Não é preciso ter bola de cristal para imaginar o que vem pela frente. Casos recentes em que doações não declaradas foram enquadradas como crime de lavagem de dinheiro têm tirado o sono dos políticos. Um dos que viraram réus por lavagem como consequência do caixa dois foi o ex-governador de São Paulo Geraldo Alckmin. O tucano também foi denunciado por corrupção passiva, pelo recebimento de 11 milhões de reais da Odebrecht nas campanhas de 2010 e 2014 – a ação foi suspensa posteriormente por Gilmar Mendes. O deputado federal Paulinho da Força, do Solidariedade, já havia sido alvo, em julho do ano passado, da chamada Lava Jato Eleitoral. No seu caso, a PF investiga caixa dois de 1,7 milhão de reais, o que, ao fim e ao cabo, pode configurar lavagem de dinheiro.

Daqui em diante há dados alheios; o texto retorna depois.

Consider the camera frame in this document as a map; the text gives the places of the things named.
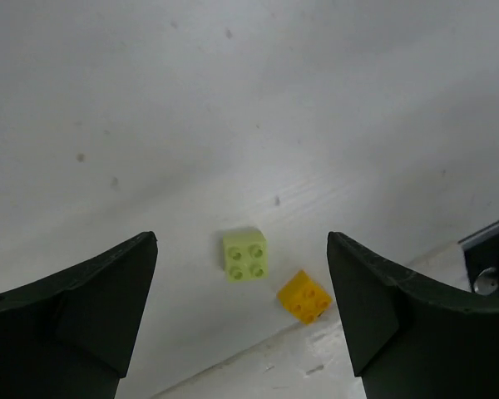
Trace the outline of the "small orange lego brick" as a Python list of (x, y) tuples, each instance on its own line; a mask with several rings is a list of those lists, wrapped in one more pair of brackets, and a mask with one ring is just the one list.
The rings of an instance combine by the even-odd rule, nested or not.
[(332, 304), (331, 296), (305, 271), (299, 270), (277, 293), (282, 306), (300, 322), (310, 324)]

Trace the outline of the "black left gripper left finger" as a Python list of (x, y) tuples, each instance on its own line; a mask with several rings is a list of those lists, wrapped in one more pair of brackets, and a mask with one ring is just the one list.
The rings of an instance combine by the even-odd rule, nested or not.
[(0, 293), (0, 398), (115, 397), (156, 259), (156, 236), (143, 232)]

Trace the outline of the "pale yellow-green square lego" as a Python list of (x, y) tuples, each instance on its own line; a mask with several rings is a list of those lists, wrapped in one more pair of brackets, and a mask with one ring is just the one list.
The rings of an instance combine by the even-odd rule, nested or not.
[(225, 276), (230, 282), (267, 278), (268, 244), (255, 227), (232, 229), (222, 237)]

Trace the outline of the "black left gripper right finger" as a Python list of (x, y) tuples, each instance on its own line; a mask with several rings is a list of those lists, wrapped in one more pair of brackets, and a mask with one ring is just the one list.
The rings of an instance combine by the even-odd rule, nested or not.
[(338, 232), (327, 257), (367, 397), (499, 398), (498, 298), (438, 282)]

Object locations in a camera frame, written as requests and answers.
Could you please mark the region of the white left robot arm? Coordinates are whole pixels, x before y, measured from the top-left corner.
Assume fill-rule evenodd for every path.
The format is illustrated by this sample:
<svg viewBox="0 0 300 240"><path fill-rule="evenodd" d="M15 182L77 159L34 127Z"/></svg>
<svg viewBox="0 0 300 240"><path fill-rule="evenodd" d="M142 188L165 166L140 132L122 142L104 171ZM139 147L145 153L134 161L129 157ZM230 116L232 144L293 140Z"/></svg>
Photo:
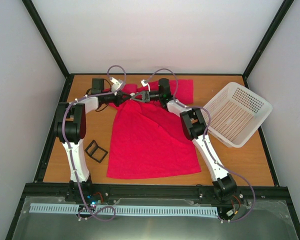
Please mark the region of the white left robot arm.
<svg viewBox="0 0 300 240"><path fill-rule="evenodd" d="M131 97L123 93L125 80L109 78L109 89L105 89L104 78L93 78L91 88L81 98L71 102L61 102L55 112L54 134L65 149L70 168L69 187L82 201L93 198L94 188L88 170L84 138L87 132L86 114L96 111L103 104L116 106Z"/></svg>

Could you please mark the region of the red t-shirt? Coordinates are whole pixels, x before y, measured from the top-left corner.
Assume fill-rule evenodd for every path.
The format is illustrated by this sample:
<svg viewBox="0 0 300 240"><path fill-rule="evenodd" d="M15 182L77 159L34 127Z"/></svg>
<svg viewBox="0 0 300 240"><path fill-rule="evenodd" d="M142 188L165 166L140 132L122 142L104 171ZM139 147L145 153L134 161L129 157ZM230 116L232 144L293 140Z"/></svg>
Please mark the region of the red t-shirt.
<svg viewBox="0 0 300 240"><path fill-rule="evenodd" d="M179 116L157 102L128 100L116 107L107 177L152 179L196 174L201 167Z"/></svg>

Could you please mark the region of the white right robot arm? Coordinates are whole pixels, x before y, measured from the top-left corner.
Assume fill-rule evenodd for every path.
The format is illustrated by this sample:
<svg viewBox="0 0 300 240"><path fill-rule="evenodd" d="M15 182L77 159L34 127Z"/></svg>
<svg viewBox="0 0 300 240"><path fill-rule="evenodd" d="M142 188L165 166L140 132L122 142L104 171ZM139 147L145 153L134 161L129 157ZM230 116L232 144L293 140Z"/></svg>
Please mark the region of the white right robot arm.
<svg viewBox="0 0 300 240"><path fill-rule="evenodd" d="M208 167L215 198L218 202L228 201L237 191L237 184L231 171L221 162L214 150L208 128L212 118L208 110L199 106L188 106L176 98L179 82L176 81L175 91L171 91L170 81L161 78L158 81L158 90L143 90L134 93L132 100L141 103L159 101L160 106L166 111L180 118L185 137L192 141Z"/></svg>

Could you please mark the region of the white perforated plastic basket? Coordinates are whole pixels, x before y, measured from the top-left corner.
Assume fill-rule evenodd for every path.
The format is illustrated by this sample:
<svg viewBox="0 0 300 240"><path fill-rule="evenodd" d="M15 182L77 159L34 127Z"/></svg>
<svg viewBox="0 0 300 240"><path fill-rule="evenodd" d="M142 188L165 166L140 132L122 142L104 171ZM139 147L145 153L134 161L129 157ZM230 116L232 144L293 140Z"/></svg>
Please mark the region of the white perforated plastic basket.
<svg viewBox="0 0 300 240"><path fill-rule="evenodd" d="M236 82L223 87L204 108L204 119L211 118L208 131L229 148L243 147L273 110L268 101Z"/></svg>

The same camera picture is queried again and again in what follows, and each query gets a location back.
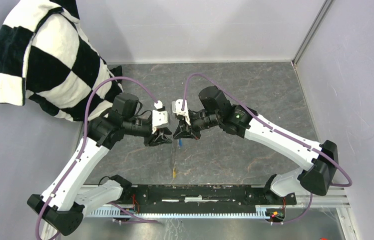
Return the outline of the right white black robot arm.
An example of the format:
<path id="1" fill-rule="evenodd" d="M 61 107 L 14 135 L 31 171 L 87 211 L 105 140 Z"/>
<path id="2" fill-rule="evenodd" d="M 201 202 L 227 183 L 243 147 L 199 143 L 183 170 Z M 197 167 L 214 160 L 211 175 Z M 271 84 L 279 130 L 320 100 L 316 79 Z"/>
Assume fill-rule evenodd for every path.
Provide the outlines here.
<path id="1" fill-rule="evenodd" d="M 200 111 L 188 109 L 183 99 L 172 102 L 172 111 L 179 120 L 175 139 L 198 140 L 201 131 L 219 127 L 227 134 L 263 144 L 295 162 L 297 169 L 275 174 L 267 181 L 263 196 L 270 204 L 302 190 L 318 196 L 328 193 L 339 162 L 335 143 L 329 140 L 319 143 L 293 134 L 253 109 L 231 104 L 215 86 L 201 90 L 199 100 L 203 105 Z"/>

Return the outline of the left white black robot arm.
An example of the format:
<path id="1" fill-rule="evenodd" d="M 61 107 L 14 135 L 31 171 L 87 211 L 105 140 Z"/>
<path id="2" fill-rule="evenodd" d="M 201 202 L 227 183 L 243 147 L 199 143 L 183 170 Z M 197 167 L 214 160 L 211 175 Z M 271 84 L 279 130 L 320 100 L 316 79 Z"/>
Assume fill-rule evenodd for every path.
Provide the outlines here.
<path id="1" fill-rule="evenodd" d="M 131 184 L 114 176 L 100 186 L 81 193 L 81 187 L 95 166 L 125 135 L 143 137 L 147 147 L 170 144 L 169 113 L 162 102 L 155 104 L 147 119 L 141 118 L 142 103 L 130 93 L 116 96 L 112 107 L 87 124 L 75 153 L 55 181 L 42 193 L 33 194 L 27 204 L 42 220 L 63 236 L 72 234 L 82 220 L 103 205 L 131 200 Z"/>

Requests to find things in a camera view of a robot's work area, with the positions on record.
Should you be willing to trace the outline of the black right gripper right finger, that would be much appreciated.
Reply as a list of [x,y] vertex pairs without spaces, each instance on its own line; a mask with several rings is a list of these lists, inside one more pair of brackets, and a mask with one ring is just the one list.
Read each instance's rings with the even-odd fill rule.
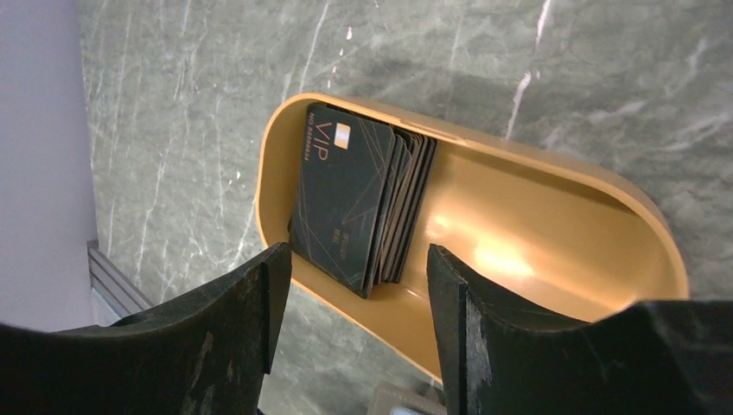
[[732,303],[645,300],[583,322],[427,258],[450,414],[729,414]]

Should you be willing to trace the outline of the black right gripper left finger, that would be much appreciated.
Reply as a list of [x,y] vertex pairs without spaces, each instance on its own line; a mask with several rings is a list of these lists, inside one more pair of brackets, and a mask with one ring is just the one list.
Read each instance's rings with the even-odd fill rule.
[[1,328],[4,414],[256,414],[290,290],[291,250],[113,325]]

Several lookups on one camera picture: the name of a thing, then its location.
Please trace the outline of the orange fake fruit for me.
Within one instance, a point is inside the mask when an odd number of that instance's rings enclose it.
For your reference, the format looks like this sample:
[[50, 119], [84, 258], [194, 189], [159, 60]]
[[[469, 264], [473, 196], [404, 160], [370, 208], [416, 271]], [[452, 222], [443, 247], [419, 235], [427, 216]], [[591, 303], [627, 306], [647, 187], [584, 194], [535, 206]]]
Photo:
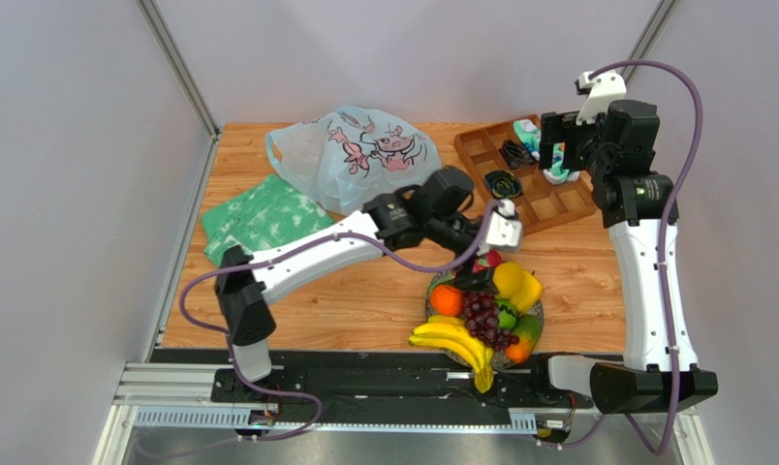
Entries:
[[442, 316], [457, 317], [462, 311], [463, 292], [449, 284], [435, 286], [429, 294], [433, 310]]

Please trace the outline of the dark fake grapes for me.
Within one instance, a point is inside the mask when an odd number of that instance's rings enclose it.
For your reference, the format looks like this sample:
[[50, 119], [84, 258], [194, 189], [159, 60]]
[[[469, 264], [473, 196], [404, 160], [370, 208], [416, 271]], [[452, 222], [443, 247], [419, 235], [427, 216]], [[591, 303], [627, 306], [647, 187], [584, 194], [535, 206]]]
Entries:
[[463, 294], [461, 316], [470, 334], [496, 352], [504, 351], [516, 337], [510, 330], [498, 328], [497, 308], [492, 294], [467, 292]]

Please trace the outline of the yellow fake lemon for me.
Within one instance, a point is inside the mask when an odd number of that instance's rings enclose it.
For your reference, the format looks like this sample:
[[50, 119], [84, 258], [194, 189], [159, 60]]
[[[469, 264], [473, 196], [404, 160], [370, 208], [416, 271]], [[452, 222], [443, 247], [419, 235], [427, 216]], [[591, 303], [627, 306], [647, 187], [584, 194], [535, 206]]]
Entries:
[[522, 289], [524, 270], [518, 263], [501, 263], [494, 268], [492, 284], [498, 298], [509, 299]]

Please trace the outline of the green fake watermelon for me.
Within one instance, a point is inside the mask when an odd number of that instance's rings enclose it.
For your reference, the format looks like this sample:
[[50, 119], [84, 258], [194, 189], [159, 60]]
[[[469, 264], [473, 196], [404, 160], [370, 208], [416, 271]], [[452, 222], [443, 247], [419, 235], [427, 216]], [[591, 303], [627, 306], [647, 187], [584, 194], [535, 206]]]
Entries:
[[496, 299], [498, 328], [512, 330], [517, 324], [519, 315], [506, 299]]

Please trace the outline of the yellow fake bell pepper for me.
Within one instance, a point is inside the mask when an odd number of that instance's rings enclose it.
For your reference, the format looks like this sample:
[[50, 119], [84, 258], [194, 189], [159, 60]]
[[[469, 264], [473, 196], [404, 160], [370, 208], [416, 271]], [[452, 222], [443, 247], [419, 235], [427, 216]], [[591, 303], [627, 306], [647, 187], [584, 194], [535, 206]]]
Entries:
[[525, 314], [541, 299], [545, 287], [531, 272], [522, 272], [522, 283], [509, 298], [510, 305], [517, 314]]

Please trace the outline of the yellow fake banana bunch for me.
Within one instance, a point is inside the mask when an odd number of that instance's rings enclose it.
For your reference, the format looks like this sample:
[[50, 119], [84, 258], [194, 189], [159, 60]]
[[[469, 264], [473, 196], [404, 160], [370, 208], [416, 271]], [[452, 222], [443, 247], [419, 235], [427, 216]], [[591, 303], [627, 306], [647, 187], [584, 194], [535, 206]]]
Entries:
[[433, 315], [425, 324], [413, 329], [408, 343], [415, 347], [441, 349], [455, 354], [472, 368], [474, 386], [479, 393], [486, 393], [491, 389], [494, 378], [491, 361], [494, 352], [472, 336], [460, 319]]

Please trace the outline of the green fake mango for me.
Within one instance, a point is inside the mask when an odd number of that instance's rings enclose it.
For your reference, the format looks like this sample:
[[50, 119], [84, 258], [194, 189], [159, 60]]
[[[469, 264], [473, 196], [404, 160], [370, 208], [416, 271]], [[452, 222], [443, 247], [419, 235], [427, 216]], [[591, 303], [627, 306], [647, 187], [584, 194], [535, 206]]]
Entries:
[[514, 364], [526, 361], [538, 345], [543, 328], [543, 321], [538, 317], [530, 314], [520, 316], [511, 330], [511, 336], [518, 341], [505, 349], [507, 359]]

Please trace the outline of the light blue plastic bag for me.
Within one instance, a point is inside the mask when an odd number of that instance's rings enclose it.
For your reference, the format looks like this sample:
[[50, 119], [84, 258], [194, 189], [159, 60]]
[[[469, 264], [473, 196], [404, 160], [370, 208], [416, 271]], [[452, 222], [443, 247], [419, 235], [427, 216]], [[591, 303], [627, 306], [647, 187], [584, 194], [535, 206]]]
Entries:
[[402, 118], [342, 107], [268, 133], [274, 171], [322, 208], [349, 215], [381, 194], [422, 184], [442, 167], [433, 140]]

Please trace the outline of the red fake dragon fruit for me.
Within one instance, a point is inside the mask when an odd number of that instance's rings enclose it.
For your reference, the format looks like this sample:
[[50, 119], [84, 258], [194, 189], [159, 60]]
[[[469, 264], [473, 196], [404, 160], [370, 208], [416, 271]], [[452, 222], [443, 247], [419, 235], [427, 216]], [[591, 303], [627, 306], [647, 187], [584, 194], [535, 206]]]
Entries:
[[502, 256], [496, 250], [490, 250], [483, 255], [478, 255], [472, 265], [472, 272], [478, 273], [489, 268], [495, 268], [503, 262]]

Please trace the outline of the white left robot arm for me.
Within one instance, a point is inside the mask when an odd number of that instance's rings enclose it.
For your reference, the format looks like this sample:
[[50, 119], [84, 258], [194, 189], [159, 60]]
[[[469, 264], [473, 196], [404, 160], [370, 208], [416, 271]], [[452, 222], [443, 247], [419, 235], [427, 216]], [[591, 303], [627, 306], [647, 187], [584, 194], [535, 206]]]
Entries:
[[433, 172], [421, 185], [368, 201], [332, 226], [257, 254], [225, 252], [214, 292], [227, 324], [230, 361], [241, 383], [255, 389], [272, 370], [268, 339], [276, 329], [272, 304], [344, 267], [395, 258], [429, 240], [464, 264], [476, 253], [480, 222], [461, 208], [473, 196], [470, 176], [456, 167]]

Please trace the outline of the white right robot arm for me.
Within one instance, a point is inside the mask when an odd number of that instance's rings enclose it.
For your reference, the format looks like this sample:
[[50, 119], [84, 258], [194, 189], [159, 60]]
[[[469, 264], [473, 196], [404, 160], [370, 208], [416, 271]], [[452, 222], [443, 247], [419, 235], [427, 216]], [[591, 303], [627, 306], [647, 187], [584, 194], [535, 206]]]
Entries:
[[665, 413], [692, 407], [719, 391], [704, 370], [685, 325], [675, 265], [678, 210], [666, 209], [672, 180], [654, 171], [660, 118], [654, 105], [618, 100], [590, 121], [577, 112], [541, 117], [540, 165], [565, 148], [564, 165], [586, 171], [592, 198], [613, 245], [626, 318], [623, 360], [551, 356], [550, 384], [576, 391], [602, 414]]

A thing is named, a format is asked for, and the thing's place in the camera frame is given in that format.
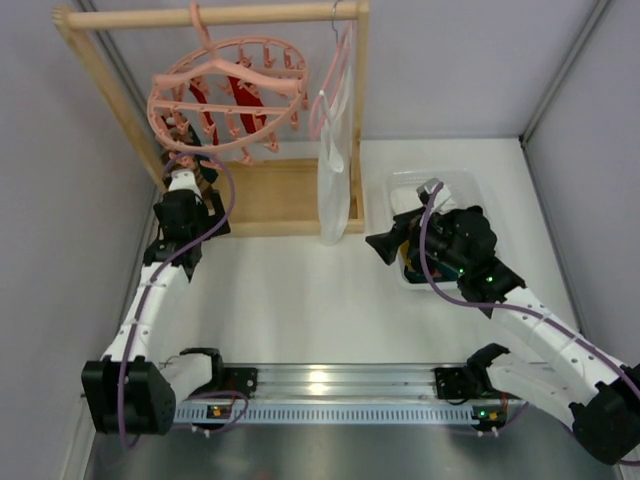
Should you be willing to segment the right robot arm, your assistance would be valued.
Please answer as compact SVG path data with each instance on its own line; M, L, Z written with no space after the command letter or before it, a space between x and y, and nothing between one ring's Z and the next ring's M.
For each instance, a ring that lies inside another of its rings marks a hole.
M626 462L639 446L639 369L598 349L547 308L496 253L497 236L481 207L446 213L418 208L394 217L391 229L369 235L381 260L403 259L428 284L434 269L453 274L459 297L446 301L477 309L515 336L542 365L492 343L462 370L473 395L518 397L558 420L593 458Z

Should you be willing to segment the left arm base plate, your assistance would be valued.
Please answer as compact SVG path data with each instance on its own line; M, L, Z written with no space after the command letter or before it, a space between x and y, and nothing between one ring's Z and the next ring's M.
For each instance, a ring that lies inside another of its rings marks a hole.
M258 369L254 367L225 367L222 389L242 393L252 398L258 386Z

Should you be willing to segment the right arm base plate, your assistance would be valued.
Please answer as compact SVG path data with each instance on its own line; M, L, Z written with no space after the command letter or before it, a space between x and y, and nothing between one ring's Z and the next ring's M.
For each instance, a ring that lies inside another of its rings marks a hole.
M498 396L486 372L474 367L438 367L434 376L437 398L454 405Z

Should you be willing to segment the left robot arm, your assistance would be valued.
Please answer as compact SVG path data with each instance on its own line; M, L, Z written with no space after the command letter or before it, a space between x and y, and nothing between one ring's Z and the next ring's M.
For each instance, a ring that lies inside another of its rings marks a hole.
M224 363L216 348L185 348L173 365L161 362L201 245L230 233L228 213L218 192L205 203L189 188L164 194L153 210L159 227L144 251L133 302L110 346L81 373L93 425L103 434L164 435L179 403L222 385Z

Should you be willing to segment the red sock with trim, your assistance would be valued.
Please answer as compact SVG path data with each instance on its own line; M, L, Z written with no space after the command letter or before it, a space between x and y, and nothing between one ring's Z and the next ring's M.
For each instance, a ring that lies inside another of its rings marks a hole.
M263 107L259 91L252 83L243 83L237 77L229 77L228 81L238 106ZM256 133L266 123L265 115L241 114L240 119L247 134Z

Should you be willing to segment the brown striped green sock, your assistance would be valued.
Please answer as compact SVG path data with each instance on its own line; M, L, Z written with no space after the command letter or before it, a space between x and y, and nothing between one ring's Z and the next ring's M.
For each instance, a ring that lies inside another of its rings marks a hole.
M185 133L180 133L172 118L164 118L164 121L165 125L168 127L169 133L171 134L171 138L174 141L180 141L189 146L201 146L201 141L192 126L189 126ZM173 171L189 169L194 173L196 184L198 185L202 195L208 196L212 190L213 184L218 179L218 171L215 168L211 169L203 167L202 162L207 161L207 158L200 154L185 156L168 167L167 164L175 155L178 155L177 151L167 149L162 151L161 162L164 167L164 184L169 186L170 175Z

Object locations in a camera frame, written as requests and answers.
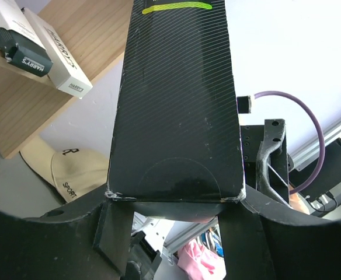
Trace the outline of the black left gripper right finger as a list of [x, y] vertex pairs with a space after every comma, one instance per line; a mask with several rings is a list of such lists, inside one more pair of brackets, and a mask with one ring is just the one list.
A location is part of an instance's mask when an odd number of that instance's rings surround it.
[[341, 279], [341, 219], [293, 210], [251, 187], [218, 216], [226, 279]]

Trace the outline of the black green face-print razor box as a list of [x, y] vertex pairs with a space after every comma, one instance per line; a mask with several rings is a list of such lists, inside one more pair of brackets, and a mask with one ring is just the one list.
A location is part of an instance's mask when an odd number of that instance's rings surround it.
[[245, 198], [231, 63], [224, 1], [134, 1], [108, 198], [185, 222]]

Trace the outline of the white razor box dark end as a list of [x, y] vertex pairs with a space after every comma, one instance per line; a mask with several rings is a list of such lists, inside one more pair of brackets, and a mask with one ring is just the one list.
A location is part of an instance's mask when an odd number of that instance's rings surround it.
[[0, 50], [7, 63], [38, 77], [53, 62], [43, 43], [15, 1], [0, 1]]

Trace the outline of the white Harry's razor box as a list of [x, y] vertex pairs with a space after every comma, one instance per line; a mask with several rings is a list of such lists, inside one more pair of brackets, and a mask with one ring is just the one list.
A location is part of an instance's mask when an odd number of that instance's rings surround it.
[[82, 99], [92, 88], [88, 77], [72, 56], [52, 25], [28, 8], [22, 8], [26, 19], [36, 32], [53, 62], [48, 77], [56, 89]]

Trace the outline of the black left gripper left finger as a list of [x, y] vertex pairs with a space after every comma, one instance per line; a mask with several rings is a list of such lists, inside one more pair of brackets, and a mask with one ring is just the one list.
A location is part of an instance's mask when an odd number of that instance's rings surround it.
[[97, 194], [40, 218], [0, 211], [0, 279], [120, 279], [134, 211]]

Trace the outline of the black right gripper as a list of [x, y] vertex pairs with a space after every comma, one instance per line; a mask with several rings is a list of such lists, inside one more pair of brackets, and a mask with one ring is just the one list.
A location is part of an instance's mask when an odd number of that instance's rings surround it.
[[263, 125], [241, 126], [246, 184], [267, 197], [290, 203], [286, 122], [266, 119]]

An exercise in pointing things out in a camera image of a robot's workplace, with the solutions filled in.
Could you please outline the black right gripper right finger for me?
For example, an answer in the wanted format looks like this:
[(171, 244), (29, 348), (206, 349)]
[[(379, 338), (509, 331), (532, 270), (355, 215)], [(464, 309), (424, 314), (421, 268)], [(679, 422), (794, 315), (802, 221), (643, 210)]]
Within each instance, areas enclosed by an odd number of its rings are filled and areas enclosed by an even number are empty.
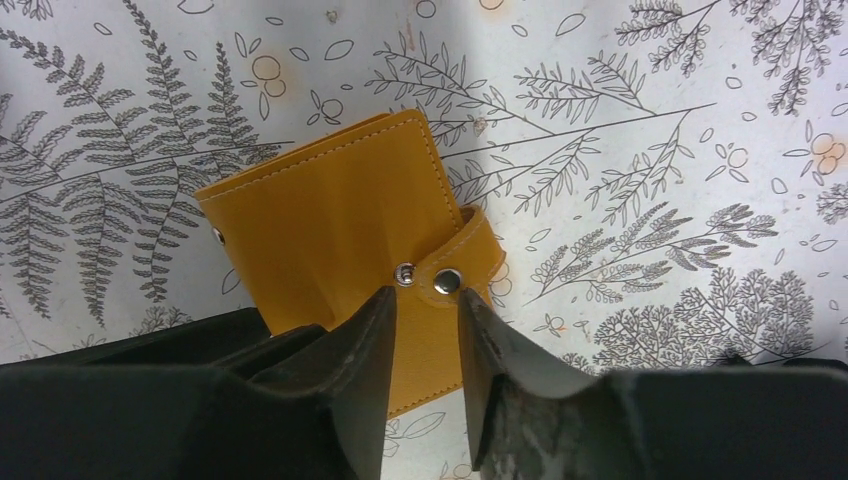
[(847, 369), (836, 361), (593, 376), (474, 290), (457, 307), (469, 454), (484, 479), (847, 475)]

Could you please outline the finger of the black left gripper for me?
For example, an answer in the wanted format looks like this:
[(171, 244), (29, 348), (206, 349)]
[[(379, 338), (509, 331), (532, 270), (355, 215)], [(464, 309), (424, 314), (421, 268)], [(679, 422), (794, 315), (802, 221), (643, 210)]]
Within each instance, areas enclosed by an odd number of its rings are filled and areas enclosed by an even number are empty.
[(307, 324), (270, 332), (255, 308), (197, 320), (13, 365), (15, 381), (139, 381), (227, 372), (254, 380), (275, 371), (327, 334)]

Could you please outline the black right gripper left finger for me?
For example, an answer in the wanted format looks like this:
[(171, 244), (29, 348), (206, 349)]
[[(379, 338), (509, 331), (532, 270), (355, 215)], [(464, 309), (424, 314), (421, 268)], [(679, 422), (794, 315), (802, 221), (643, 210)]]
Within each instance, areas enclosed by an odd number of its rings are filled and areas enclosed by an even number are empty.
[(396, 294), (378, 289), (279, 367), (139, 381), (15, 381), (1, 369), (5, 479), (376, 479)]

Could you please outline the yellow leather card holder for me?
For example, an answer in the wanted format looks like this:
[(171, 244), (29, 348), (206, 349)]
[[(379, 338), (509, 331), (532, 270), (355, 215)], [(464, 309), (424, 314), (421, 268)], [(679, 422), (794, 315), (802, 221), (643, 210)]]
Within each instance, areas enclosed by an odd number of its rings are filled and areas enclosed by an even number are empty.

Um dos objetivos de políticos de diversas colorações partidárias é justamente o de, durante a revisão da lei, excluir a possibilidade de punição por lavagem de dinheiro nos casos de recebimento de doações eleitorais não declaradas. É que, enquanto o crime de falsidade ideológica eleitoral do caixa dois prevê pena de até cinco anos, o de lavagem de dinheiro tem punição de até dez anos – o dobro.

A ladainha é fartamente conhecida e recitada de maneira empolada pelas excelências: a intenção, ao propor alterações nas leis anticrime, de introdução às normas do Direito, de improbidade e lavagem de dinheiro seria a de “aperfeiçoar os instrumentos legais de combate ao crime”. O desfecho, porém, é conhecido. Em geral, acabam arrumando um jeitinho de blindar aqueles que têm contas a pagar à Justiça e que querem se aproveitar de novas brechas criadas na legislação para continuar delinquindo. Puro suco de Brasil, temperado pela poderosa reação institucional à Lava Jato que tem unido diferentes forças da cena nacional.